Cut the truffles into halves as soon as they have set. The chocolate shell won’t crack this way.

Truffles are best kept cold. I store mine in the refrigerator. You can, however, leave them out if you are serving at a gathering for a couple of hours. You can either freeze leftovers or refrigerate them for a couple of days.

Making the recipe using a food scale

Here are the measurements on a food scale if you want to use grams rather than the cup measurements below.

You will need 120 grams of coconut butter or cream cheese, 30 grams of extra coconut butter, and 20 grams of powdered sugar.

You can easily coat the truffles with 85 grams of chopped chocolate or chocolate chips. You won’t use all the chocolate.

Remember also to add instant coffee. It is too small to be measured on a food weighing scale.


Cream cheese or coconut butter, 4 oz

Add two tablespoons of butter or coconut butter

Use three tablespoons of powdered sugar (or erythritol)

1/2 tsp instant coffee

Chocolate chips or chocolate broken into pieces, 3 oz.

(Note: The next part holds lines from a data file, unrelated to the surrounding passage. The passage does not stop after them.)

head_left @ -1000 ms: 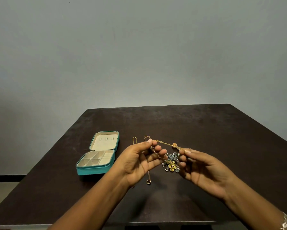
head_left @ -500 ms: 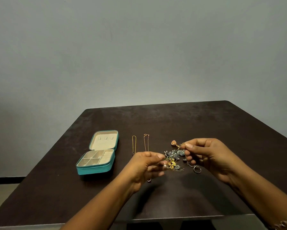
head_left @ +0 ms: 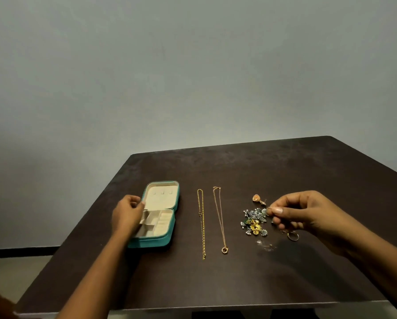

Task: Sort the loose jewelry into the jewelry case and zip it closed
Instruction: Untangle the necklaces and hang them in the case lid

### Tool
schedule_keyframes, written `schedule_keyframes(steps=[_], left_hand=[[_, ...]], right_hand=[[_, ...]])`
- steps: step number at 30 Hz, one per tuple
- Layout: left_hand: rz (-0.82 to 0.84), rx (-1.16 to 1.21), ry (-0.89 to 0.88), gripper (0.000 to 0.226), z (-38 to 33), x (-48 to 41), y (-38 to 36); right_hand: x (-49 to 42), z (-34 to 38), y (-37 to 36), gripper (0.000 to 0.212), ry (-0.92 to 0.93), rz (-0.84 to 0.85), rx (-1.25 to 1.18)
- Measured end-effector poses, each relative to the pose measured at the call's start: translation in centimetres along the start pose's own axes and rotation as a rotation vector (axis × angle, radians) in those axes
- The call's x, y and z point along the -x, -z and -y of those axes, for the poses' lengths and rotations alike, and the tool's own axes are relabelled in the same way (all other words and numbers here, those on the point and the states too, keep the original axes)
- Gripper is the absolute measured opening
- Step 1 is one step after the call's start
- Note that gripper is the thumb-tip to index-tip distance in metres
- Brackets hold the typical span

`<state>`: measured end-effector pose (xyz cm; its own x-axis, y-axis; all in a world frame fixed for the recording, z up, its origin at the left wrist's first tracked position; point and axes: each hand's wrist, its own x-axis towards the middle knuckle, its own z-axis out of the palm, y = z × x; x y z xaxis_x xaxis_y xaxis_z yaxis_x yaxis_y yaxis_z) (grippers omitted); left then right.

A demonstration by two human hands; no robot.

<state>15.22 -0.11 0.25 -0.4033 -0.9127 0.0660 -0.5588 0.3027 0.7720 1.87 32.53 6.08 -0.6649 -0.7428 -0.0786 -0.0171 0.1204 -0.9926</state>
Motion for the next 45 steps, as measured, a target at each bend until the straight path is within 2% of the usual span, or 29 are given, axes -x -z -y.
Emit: schedule_keyframes(steps=[3,5,9,11,13,16,20,26,35,38,45], left_hand=[[0.154,-0.005,0.041,0.046,0.8,-0.2,-0.4],[0.173,-0.039,0.016,0.048,0.9,0.0,-0.5],[0.146,-0.004,0.022,0.049,1.0,-0.1,-0.6],[0.156,0.071,0.080,0.054,1.0,-0.3,-0.4],[0.190,0.170,0.129,0.056,1.0,-0.3,-0.4],[0.218,0.320,0.156,0.058,0.8,0.5,-0.4],[0.258,0.462,0.182,0.064,0.5,1.2,-0.3],[0.323,0.598,0.283,0.069,1.9,0.3,-0.4],[0.275,0.520,0.105,0.067,3.3,0.4,-2.1],[0.251,0.462,0.097,0.074,5.1,-0.9,-3.4],[0.241,0.493,0.081,0.062,5.5,-0.9,-4.1]], right_hand=[[0.1,-0.3,-0.3,0.012,0.029,0.036,0.029],[0.1,-0.4,-0.4,0.017,0.036,0.059,0.037],[0.1,-0.6,-0.8,0.074,0.055,0.097,0.095],[0.1,-0.7,-1.0,0.080,0.062,0.110,0.100],[0.1,-0.4,-1.5,0.068,0.076,0.117,0.099],[-0.3,0.6,-2.5,0.025,0.096,0.128,0.117],[-1.7,2.3,-4.3,0.011,0.151,0.171,0.212],[-6.1,5.6,-7.6,0.008,0.199,0.267,0.299],[-13.1,8.1,-13.5,0.012,0.241,0.314,0.443],[-14.9,7.8,-15.0,0.011,0.238,0.309,0.478],[-17.8,5.4,-17.9,0.012,0.242,0.346,0.553]])
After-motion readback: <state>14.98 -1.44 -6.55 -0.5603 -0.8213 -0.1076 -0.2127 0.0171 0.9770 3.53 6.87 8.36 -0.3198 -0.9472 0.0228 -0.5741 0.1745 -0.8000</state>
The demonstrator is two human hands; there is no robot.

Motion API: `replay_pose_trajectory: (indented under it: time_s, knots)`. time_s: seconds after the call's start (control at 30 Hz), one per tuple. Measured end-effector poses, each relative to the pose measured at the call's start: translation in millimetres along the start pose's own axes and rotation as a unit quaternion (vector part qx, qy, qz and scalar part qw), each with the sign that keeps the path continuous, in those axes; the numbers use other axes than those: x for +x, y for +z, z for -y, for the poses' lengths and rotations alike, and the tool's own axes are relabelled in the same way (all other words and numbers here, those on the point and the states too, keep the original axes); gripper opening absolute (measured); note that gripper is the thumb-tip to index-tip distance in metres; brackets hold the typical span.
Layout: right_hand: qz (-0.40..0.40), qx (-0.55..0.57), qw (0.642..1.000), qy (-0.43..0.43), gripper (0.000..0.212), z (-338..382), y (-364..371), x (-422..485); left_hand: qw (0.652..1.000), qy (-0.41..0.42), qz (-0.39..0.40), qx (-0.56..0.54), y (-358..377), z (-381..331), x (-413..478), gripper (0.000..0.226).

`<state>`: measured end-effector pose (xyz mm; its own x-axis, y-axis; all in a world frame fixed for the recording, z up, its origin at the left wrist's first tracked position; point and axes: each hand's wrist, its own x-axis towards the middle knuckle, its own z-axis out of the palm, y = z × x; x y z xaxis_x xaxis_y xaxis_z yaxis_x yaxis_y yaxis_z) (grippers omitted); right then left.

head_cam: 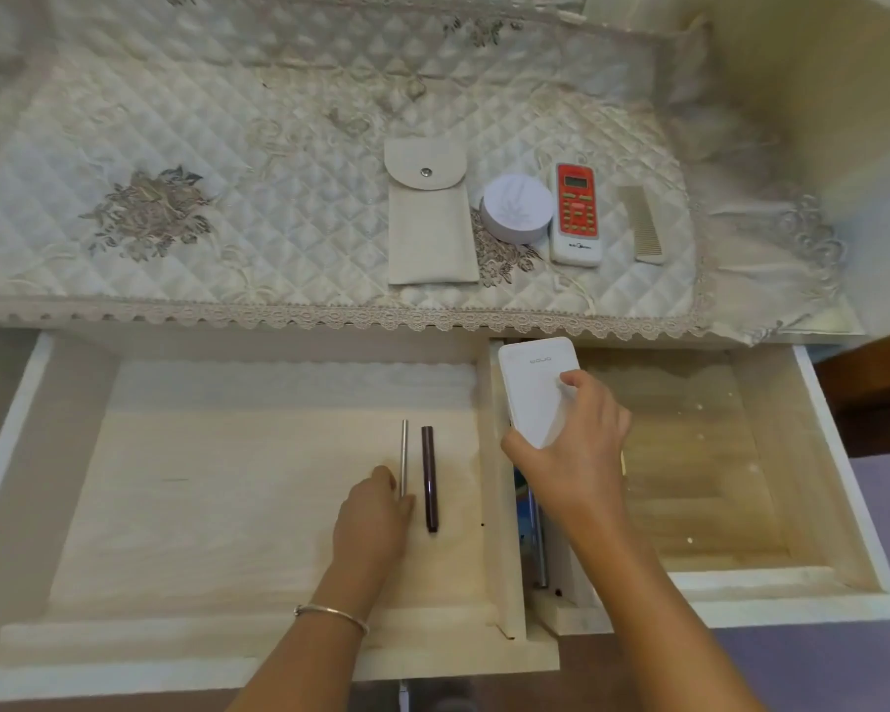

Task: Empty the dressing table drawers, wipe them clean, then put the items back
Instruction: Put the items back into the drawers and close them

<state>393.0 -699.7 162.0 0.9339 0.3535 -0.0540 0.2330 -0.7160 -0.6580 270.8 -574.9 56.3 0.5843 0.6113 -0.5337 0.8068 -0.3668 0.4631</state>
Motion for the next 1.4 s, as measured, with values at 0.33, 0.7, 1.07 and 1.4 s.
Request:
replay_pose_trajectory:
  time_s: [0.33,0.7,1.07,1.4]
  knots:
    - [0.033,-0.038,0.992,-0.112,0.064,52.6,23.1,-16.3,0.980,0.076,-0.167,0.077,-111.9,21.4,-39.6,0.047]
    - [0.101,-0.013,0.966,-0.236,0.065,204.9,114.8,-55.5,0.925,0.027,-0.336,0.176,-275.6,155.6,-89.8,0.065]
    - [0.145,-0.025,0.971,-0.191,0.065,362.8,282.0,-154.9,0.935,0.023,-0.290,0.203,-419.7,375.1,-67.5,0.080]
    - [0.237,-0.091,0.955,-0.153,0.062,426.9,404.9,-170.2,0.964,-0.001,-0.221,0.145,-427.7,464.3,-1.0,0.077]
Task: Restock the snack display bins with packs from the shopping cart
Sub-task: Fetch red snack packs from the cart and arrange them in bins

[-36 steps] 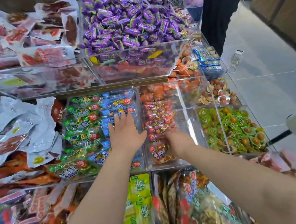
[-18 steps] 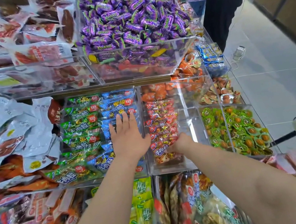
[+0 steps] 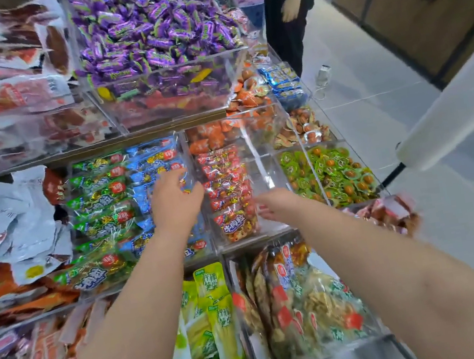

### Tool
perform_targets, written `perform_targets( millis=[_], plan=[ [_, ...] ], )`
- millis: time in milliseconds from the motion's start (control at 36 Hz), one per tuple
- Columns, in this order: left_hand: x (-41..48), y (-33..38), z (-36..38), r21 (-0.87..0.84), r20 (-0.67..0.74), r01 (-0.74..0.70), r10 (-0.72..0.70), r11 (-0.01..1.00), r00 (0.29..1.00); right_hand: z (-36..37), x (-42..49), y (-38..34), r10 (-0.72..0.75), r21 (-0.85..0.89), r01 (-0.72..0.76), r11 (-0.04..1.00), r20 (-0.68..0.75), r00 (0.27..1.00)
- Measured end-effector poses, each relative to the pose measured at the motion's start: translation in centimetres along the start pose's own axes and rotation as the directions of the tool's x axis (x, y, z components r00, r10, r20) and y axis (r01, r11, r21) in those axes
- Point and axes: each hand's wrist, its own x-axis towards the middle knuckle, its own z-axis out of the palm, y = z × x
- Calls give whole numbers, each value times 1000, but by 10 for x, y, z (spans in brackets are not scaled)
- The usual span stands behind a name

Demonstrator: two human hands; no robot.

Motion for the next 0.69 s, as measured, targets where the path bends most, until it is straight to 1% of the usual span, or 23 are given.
perform_targets(
  millis=[28, 83, 139, 167, 194, 222, 278, 306, 361, 389, 472, 528, 611, 667, 694],
  plan=[
    [-5, 4, -2, -20, -23, -59, 59, 998, 998, -3, -12, -1, -33, 131, 31, 991, 7, 999],
    [-16, 13, -4, -35, -35, -209, 208, 977, 977, -7, -38, -1, -63, 377, 69, 923, -28, 998],
    [-30, 22, -1, -110, 23, -291, 296, 950, 955, -11, -60, 7, -67, 556, 84, 827, -51, 996],
    [-40, 26, 1, -167, 78, -289, 305, 943, 949, -13, -73, 15, -72, 622, 84, 779, -43, 996],
    [-51, 28, 5, -225, 138, -274, 309, 935, 941, -14, -82, 26, -76, 655, 91, 750, -52, 996],
    [-63, 29, 9, -281, 204, -249, 311, 927, 928, -15, -93, 40, -58, 664, 103, 741, -89, 994],
    [-88, 26, 20, -371, 367, -175, 317, 912, 874, -16, -113, 77, 28, 627, 126, 769, -229, 973],
    [-101, 21, 27, -374, 459, -129, 305, 918, 835, -16, -121, 102, 76, 620, 129, 774, -292, 953],
    [-129, 8, 41, -302, 643, -21, 220, 953, 733, -14, -142, 155, 180, 652, 110, 751, -362, 915],
    [-145, -1, 49, -239, 716, 24, 160, 971, 679, -12, -153, 184, 240, 680, 87, 728, -372, 897],
    [-192, -33, 69, -41, 845, 76, -6, 996, 535, -4, -189, 275, 424, 763, 17, 646, -377, 824],
    [-220, -53, 76, 52, 892, 59, -73, 997, 446, 8, -217, 330, 548, 811, -38, 584, -359, 756],
    [-259, -79, 84, 192, 915, 75, -206, 979, 347, 29, -258, 405, 649, 887, -54, 460, -294, 702],
    [-281, -94, 88, 305, 901, 90, -318, 948, 296, 42, -286, 447, 718, 920, -86, 384, -238, 654],
    [-291, -99, 90, 355, 886, 83, -363, 931, 287, 49, -299, 466, 744, 932, -97, 350, -214, 633]
  ],
)
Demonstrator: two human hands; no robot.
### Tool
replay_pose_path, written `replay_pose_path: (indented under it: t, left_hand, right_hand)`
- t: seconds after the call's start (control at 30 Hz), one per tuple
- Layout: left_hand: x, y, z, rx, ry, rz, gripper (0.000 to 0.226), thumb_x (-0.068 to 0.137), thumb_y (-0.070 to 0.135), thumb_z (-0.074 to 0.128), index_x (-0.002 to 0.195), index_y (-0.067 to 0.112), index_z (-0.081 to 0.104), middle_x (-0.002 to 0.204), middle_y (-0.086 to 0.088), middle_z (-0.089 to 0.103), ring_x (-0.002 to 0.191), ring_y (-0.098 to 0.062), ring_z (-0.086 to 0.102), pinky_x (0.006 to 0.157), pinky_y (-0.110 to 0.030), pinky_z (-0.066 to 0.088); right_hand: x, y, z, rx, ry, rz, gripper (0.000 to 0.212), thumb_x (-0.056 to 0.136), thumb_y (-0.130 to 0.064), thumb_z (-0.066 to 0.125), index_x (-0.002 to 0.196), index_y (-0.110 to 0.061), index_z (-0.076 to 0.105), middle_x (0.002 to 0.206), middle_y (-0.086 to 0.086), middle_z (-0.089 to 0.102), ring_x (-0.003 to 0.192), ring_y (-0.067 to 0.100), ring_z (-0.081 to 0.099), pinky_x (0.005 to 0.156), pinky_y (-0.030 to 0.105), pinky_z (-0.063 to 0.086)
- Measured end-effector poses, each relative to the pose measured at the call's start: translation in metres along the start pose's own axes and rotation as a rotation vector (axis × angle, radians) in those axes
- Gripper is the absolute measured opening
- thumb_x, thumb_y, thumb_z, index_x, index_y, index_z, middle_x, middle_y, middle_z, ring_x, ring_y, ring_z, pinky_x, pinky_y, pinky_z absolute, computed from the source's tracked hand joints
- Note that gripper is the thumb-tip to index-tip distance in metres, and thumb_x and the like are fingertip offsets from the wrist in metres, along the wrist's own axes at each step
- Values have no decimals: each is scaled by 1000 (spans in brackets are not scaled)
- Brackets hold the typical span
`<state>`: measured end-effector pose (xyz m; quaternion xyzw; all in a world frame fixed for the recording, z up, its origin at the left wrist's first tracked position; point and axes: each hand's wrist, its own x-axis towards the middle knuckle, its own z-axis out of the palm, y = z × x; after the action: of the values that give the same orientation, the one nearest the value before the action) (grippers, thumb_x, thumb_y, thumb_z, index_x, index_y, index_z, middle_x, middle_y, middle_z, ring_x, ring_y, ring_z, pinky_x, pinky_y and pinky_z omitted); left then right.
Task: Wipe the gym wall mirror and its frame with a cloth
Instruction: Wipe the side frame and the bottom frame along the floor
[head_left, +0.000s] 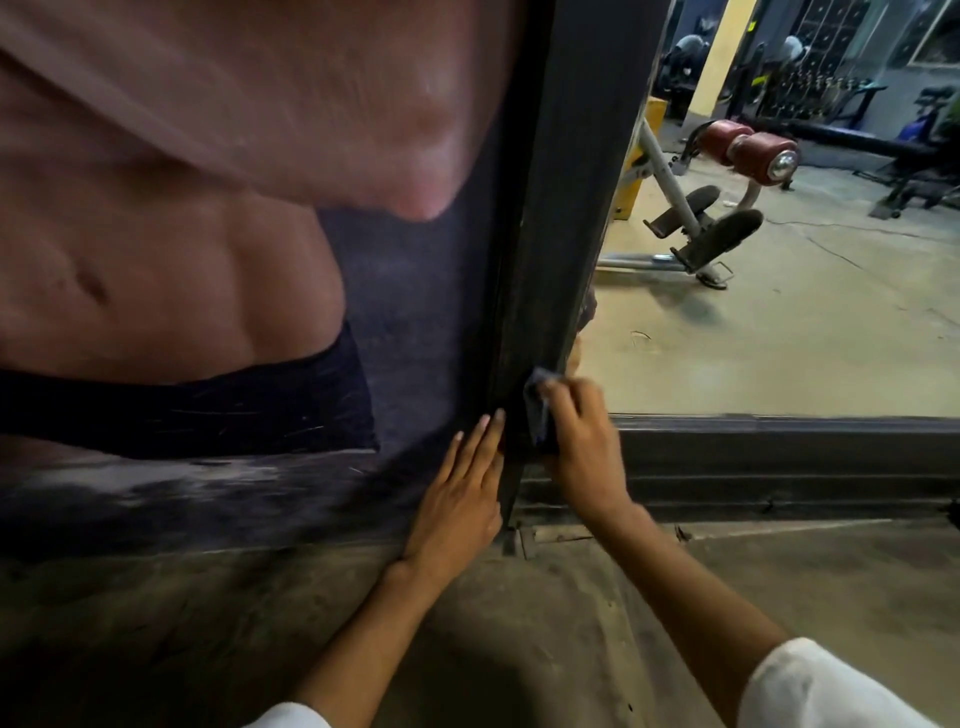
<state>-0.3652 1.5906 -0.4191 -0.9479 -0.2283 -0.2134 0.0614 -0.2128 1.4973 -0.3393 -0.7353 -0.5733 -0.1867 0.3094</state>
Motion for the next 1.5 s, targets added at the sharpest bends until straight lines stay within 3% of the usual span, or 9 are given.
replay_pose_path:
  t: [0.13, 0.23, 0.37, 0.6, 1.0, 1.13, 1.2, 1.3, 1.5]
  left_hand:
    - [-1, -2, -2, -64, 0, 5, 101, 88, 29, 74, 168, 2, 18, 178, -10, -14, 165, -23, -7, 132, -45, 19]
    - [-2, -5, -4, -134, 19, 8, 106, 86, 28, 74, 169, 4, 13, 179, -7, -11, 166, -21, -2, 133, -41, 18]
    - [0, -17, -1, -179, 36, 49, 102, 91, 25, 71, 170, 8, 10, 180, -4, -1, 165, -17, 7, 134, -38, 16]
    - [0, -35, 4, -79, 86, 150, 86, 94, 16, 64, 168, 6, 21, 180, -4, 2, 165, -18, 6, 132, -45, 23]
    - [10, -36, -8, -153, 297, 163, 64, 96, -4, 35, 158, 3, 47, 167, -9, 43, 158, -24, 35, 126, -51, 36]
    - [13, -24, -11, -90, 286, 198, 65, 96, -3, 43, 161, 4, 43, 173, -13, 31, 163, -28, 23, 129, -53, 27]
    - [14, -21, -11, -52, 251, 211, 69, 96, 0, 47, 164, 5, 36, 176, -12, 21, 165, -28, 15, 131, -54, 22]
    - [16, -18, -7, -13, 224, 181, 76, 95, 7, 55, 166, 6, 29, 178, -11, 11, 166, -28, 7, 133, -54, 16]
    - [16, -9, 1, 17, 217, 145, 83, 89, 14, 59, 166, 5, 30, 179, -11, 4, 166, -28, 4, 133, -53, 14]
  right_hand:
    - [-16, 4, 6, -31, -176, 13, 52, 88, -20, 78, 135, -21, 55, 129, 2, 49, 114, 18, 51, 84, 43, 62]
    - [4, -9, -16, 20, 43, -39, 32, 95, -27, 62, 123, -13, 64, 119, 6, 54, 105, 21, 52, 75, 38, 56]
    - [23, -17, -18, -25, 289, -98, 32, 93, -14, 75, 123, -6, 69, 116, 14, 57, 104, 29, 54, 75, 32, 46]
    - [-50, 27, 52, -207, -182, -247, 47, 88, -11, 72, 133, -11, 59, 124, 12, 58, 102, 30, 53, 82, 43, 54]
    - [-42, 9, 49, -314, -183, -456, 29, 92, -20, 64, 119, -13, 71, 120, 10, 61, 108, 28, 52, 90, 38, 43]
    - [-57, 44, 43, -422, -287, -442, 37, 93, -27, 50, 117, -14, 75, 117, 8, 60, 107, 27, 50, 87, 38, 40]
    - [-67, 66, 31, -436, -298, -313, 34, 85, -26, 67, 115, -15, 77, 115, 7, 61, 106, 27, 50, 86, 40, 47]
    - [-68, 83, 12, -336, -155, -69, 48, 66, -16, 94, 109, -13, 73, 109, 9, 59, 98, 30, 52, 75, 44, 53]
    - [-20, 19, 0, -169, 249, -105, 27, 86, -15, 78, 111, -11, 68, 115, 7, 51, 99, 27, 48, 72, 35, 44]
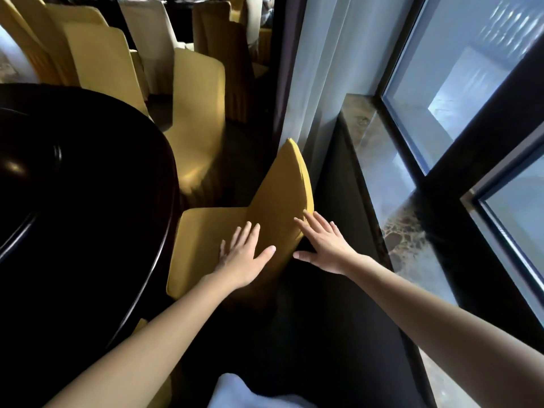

Bring the first two ingredients up to room temperature if they are not soft. Combine all ingredients and blend until smooth. The best results are achieved with a handheld mixer, although stirring the mixture with a fork is still tasty. Spread the mixture into a container or freeze for a few moments until it is firm enough to scoop out balls with a mini cookie spoon onto a plate lined with parchment paper. Freeze until firm. Cut into squares or bars if using a container. Dip in chocolate if desired. After melting the chocolate, I add half a teaspoon of oil to make it smoother. This step is optional. Cut them in half immediately after the chocolate has set. Leftovers can be frozen or refrigerated.